- WHAT YOU NEED TO DO -
Nothing may be added, dropped, or altered; restate the listing word for word.

══════

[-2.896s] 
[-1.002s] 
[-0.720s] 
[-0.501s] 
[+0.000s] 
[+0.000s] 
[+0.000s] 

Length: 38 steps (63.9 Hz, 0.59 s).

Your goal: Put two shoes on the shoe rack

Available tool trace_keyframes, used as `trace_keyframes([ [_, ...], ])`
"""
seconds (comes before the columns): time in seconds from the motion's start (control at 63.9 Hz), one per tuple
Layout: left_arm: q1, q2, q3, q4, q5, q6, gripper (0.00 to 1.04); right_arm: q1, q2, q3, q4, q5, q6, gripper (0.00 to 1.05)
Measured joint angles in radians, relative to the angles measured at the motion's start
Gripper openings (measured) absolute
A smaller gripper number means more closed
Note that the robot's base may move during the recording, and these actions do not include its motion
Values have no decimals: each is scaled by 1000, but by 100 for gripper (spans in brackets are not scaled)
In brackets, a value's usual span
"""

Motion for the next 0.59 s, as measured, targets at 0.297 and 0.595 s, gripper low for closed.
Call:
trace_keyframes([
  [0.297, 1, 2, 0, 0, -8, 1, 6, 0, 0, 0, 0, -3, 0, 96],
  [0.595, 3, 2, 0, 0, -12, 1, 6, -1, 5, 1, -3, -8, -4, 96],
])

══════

- ANSWER SPACE -
[-2.896s] 
[-1.002s] 
[-0.720s] 
[-0.501s] 
[+0.000s] 
[+0.000s] 
[+0.000s] 

Length: 38 steps (63.9 Hz, 0.59 s).

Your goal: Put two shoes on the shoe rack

Available tool trace_keyframes, used as `trace_keyframes([ [_, ...], ])`
"""
seconds (comes before the columns): time in seconds from the motion's start (control at 63.9 Hz), one per tuple
Layout: left_arm: q1, q2, q3, q4, q5, q6, gripper (0.00 to 1.04); right_arm: q1, q2, q3, q4, q5, q6, gripper (0.00 to 1.05)
Measured joint angles in radians, relative to the angles measured at the motion's start
Gripper openings (measured) absolute
A smaller gripper number means more closed
Note that the robot's base may move during the recording, and these actions do not include its motion
Values have no decimals: each is scaled by 1000, but by 100 for gripper (spans in brackets are not scaled)
In brackets, a value's usual span
"""

Motion for the next 0.59 s, as measured, targets at 0.297 and 0.595 s, gripper low for closed.
Call:
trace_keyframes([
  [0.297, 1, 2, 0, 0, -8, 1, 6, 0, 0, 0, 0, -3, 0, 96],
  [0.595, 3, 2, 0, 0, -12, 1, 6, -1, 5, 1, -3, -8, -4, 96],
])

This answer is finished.